─── Entries shown

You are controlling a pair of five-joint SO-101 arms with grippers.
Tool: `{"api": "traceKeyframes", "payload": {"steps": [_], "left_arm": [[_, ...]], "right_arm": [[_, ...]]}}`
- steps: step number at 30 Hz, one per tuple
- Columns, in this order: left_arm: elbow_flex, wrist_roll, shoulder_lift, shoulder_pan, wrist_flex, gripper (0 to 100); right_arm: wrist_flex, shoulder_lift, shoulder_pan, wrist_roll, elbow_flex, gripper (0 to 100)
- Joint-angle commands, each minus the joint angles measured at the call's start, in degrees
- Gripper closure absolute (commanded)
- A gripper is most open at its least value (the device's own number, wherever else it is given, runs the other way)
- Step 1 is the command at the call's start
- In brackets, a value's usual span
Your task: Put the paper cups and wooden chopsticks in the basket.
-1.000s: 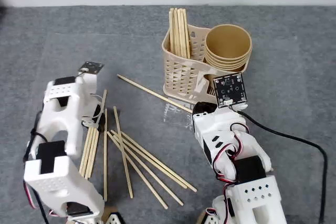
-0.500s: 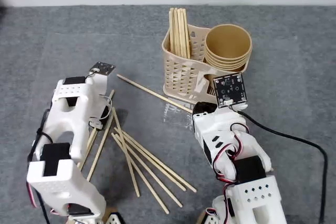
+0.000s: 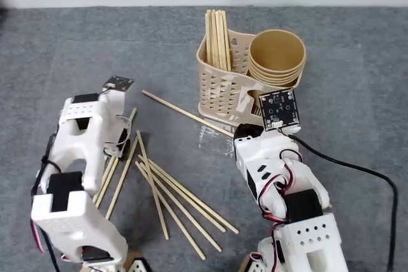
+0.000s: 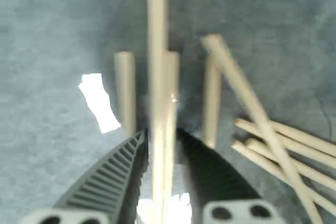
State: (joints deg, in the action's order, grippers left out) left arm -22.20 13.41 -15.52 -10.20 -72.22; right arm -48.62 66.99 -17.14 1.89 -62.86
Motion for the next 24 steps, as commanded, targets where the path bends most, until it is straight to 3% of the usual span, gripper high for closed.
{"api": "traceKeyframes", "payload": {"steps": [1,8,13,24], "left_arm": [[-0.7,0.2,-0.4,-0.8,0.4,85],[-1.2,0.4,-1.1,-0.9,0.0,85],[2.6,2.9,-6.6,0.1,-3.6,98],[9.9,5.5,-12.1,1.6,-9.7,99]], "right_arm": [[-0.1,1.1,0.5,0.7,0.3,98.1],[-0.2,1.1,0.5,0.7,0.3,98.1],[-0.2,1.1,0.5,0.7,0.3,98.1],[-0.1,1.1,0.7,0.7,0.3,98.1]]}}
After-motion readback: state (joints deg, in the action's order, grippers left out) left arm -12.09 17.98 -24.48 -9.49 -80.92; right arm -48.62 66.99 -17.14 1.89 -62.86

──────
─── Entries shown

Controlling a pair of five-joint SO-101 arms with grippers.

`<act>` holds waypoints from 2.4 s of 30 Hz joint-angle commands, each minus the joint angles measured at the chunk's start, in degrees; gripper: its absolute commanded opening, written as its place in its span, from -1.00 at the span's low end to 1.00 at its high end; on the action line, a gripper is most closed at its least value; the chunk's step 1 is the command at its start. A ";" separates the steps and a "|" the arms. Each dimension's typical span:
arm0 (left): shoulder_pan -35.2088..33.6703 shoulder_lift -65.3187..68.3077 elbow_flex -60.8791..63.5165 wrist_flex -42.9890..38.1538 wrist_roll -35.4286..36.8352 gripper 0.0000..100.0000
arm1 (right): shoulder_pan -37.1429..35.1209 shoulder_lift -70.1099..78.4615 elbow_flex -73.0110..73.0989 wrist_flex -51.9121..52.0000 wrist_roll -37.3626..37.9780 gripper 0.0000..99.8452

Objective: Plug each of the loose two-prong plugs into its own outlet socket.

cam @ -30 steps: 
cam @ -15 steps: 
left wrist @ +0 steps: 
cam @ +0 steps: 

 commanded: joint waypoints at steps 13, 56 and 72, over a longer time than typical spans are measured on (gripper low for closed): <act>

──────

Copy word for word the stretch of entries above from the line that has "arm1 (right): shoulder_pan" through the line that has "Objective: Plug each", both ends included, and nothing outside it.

arm1 (right): shoulder_pan -37.1429..35.1209 shoulder_lift -70.1099..78.4615 elbow_flex -73.0110..73.0989 wrist_flex -51.9121..52.0000 wrist_roll -37.3626..37.9780 gripper 0.0000..99.8452

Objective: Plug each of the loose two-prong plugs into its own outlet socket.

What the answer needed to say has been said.